A huge thank you to all DReps, proposers, community members, and contributors who participated throughout the process. From proposal development and community feedback through to voting, the level of engagement exceeded expectations and demonstrated the continued growth of Cardano governance.
Voting Participation Highlights
- More than 5 billion ada of voting power participated in the ballot, representing approximately 85% of the total active DRep stake (~5.85 billion ada).
- Over 100 DReps took part in the voting process.
- Participation levels significantly exceeded those seen during the 2025 budget cycle.
- Community engagement remained strong throughout both the review phase and voting period.
These participation levels represent an exceptional level of engagement and reflect the community's commitment to shaping the future of the Cardano ecosystem through open and transparent governance.
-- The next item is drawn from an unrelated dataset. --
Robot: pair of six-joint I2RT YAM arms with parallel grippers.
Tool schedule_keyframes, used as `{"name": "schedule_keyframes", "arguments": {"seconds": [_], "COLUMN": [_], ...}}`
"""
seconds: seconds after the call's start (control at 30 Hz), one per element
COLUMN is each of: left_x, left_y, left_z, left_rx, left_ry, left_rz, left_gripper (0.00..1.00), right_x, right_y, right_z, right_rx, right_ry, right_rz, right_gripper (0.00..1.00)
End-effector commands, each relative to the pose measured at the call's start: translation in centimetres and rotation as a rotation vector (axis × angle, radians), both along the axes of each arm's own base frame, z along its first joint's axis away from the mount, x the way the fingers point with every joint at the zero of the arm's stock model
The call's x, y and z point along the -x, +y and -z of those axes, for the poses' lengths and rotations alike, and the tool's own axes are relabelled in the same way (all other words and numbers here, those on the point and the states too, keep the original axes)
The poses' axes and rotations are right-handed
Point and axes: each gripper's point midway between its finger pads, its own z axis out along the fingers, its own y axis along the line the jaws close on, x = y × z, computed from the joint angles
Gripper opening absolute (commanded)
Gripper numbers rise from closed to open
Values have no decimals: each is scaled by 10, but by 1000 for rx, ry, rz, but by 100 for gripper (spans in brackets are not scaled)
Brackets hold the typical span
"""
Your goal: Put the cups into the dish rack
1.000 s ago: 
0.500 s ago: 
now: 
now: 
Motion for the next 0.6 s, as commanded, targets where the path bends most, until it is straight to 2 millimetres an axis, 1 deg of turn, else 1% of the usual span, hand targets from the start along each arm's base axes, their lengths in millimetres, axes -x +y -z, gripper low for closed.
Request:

Reaching approximately 85% of active DRep stake participation demonstrates strong ecosystem interest in the 2026 budget process and provides a high degree of legitimacy to the outcomes of the Hydra voting phase.
What Happens Next?
The process now moves into the Voting Audit phase, where the results will be independently reviewed and validated.
Following completion of the audit:
- Final audited results will be published.
- Proposals that meet the required thresholds will proceed to consolidation.
- Treasury Withdrawal Governance Actions will be prepared for on-chain submission.
We’ll also work as quickly as possible to move successful proposals through the remaining stages of the process and submit them on-chain.
Thank You
We would like to thank everyone who contributed their time, expertise, feedback, and participation throughout this year's process.
Whether you submitted a proposal, provided feedback, voted as a DRep, promoted discussion, or helped improve proposals through community engagement, your participation has helped make this process possible.
Further updates will be shared as the audit process progresses and final results become available.
Contributors: Larisa M, Thomas L, Intersect
Across Intersect committees, attention is beginning to shift toward Q3 planning and prioritisation. All Committees will shortly begin formally reviewing ongoing workstreams, identifying emerging priorities, and considering where community needs and available capacity align. One of the ongoing challenges committees manage is balancing responsiveness to new opportunities while maintaining focus on long-term strategic work.
Upcoming committee planning sessions will provide an opportunity to reflect on what's working, what needs adjustment, and where effort can create the greatest value for the ecosystem. The outcomes will be published and shared in upcoming Intersect Connect sessions - full details to follow next week.
Recent discussion around the recent committeeMinSize governance action (proposing a reduction of the Constitutional Committee minimum size parameter from seven members to five) has prompted useful community discussion.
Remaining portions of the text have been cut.